§ **What to work on**
Retrieve each line that contains the word "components" from the entries below.
-- Source records follows --
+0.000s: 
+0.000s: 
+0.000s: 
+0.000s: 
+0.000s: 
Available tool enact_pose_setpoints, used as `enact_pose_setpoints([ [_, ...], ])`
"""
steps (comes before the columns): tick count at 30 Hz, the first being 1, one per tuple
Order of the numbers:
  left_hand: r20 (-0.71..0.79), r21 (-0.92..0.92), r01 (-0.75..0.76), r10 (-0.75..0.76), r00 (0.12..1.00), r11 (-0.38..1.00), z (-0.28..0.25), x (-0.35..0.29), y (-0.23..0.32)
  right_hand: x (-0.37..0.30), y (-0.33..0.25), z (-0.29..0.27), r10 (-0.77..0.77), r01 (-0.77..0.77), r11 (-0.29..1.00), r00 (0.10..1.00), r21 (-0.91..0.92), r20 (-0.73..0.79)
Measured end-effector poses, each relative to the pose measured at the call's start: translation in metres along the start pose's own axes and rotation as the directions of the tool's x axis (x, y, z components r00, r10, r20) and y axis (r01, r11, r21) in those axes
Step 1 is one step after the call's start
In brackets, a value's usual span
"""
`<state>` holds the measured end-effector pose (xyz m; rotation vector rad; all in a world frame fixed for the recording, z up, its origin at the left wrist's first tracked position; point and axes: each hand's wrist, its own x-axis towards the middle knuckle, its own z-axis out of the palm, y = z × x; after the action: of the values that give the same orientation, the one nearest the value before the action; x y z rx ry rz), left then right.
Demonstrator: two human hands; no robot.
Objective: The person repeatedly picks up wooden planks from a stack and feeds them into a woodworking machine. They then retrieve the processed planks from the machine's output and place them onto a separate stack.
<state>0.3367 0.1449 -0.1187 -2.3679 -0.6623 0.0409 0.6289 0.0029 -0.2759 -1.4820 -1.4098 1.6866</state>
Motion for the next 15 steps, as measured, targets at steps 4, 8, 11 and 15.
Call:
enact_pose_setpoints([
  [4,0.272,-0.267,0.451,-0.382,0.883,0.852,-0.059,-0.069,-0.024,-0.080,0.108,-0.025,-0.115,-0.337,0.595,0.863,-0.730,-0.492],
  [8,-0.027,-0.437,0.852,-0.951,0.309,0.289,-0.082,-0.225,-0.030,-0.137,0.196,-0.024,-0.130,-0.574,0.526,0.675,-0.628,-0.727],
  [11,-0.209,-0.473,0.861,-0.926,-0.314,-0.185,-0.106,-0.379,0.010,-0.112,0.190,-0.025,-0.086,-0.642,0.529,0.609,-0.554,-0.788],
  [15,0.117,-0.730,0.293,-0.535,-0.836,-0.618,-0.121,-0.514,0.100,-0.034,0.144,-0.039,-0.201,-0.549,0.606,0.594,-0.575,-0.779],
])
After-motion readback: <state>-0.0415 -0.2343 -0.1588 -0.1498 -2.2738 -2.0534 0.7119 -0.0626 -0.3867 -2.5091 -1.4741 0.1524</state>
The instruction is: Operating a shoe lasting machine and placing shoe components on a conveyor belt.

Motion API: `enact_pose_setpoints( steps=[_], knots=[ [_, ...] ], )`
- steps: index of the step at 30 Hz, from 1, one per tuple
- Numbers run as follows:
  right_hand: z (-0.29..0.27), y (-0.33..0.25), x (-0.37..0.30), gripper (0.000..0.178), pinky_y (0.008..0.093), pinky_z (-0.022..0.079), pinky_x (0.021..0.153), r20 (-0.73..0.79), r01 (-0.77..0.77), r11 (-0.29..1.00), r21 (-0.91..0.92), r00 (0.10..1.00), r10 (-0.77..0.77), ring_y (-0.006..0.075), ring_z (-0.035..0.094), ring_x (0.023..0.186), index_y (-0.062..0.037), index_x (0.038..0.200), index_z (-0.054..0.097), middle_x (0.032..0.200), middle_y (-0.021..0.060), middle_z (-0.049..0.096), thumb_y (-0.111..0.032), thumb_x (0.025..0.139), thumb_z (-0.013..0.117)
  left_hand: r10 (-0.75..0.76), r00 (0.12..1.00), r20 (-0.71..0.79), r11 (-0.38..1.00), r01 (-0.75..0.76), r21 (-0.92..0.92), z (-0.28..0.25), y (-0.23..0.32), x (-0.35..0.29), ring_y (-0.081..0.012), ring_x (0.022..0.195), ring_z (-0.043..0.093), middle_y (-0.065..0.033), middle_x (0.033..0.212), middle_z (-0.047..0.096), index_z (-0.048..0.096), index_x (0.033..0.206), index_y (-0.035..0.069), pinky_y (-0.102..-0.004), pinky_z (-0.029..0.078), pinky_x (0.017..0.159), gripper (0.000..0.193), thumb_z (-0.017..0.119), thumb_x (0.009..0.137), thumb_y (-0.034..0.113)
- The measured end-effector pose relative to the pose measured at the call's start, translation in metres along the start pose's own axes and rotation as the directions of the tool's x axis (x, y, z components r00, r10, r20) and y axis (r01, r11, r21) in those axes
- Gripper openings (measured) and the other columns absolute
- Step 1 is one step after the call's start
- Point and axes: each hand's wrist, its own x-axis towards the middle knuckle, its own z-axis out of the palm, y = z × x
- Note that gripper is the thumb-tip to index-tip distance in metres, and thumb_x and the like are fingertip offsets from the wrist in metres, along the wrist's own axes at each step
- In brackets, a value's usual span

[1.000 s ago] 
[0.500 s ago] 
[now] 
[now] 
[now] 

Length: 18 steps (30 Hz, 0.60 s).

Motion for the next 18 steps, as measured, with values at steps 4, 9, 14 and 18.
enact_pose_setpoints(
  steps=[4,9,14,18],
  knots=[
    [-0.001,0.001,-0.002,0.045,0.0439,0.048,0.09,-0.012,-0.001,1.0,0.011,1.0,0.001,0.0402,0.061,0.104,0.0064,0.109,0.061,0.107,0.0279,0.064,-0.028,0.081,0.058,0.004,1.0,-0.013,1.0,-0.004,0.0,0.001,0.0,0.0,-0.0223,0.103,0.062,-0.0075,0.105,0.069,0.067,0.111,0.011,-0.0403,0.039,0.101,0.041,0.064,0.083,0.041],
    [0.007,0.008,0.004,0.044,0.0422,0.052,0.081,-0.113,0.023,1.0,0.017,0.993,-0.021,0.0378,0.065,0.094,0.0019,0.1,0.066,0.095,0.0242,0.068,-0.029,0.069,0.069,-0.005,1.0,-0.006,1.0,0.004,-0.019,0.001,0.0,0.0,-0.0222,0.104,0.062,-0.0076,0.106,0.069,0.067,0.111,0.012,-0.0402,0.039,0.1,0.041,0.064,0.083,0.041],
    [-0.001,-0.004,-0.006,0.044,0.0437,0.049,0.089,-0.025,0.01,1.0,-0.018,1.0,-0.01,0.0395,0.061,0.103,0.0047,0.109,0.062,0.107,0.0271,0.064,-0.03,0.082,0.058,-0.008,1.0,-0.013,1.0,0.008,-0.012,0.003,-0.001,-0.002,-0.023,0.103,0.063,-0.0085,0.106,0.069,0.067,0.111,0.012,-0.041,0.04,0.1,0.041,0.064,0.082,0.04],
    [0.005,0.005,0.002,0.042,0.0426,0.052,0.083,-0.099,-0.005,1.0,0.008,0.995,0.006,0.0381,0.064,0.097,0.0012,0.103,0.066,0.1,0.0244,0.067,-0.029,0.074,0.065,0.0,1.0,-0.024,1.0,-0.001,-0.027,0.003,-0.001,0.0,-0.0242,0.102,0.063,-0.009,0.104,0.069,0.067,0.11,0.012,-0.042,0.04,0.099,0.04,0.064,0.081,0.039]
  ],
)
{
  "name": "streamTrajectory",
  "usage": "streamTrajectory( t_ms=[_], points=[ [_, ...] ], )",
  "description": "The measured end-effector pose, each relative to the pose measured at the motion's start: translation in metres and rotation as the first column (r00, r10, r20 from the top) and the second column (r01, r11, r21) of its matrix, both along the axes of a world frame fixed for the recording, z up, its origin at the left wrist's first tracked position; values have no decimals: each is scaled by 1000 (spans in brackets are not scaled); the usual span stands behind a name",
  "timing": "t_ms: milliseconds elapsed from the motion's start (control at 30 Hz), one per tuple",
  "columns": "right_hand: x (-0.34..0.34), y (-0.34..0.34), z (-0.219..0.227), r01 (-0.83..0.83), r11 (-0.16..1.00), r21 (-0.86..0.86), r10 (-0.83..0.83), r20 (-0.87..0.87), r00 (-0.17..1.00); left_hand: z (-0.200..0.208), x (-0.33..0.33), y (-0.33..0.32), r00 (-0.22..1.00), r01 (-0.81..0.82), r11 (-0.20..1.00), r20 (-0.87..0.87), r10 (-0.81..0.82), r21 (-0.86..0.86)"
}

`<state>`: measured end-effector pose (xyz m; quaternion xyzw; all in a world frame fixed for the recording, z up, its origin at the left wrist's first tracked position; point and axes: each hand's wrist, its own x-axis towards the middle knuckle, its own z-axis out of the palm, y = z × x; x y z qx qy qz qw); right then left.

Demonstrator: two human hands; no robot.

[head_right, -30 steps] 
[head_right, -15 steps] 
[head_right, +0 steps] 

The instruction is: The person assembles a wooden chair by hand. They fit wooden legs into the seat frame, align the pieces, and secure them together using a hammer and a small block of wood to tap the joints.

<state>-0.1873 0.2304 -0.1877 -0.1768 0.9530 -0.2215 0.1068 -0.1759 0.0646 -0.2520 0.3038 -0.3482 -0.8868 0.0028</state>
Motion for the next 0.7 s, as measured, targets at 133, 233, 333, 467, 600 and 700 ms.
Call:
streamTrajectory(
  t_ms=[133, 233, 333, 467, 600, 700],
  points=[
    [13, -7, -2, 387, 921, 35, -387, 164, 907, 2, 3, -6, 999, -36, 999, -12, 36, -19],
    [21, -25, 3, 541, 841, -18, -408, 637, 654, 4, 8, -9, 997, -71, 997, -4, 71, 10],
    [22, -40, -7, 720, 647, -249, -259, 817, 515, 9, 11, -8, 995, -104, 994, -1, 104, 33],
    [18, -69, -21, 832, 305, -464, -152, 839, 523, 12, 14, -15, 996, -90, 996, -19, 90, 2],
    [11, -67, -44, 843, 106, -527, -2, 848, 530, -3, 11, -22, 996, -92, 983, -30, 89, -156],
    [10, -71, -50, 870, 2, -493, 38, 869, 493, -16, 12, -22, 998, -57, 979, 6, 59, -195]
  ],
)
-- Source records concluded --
§ **Solution to this task**
Measured end-effector poses, each relative to the pose measured at the call's start: translation in metres along the start pose's own axes and rotation as the directions of the tool's x axis (x, y, z components r00, r10, r20) and y axis (r01, r11, r21) in those axes
The instruction is: Operating a shoe lasting machine and placing shoe components on a conveyor belt.
- The measured end-effector pose relative to the pose measured at the call's start, translation in metres along the start pose's own axes and rotation as the directions of the tool's x axis (x, y, z components r00, r10, r20) and y axis (r01, r11, r21) in those axes

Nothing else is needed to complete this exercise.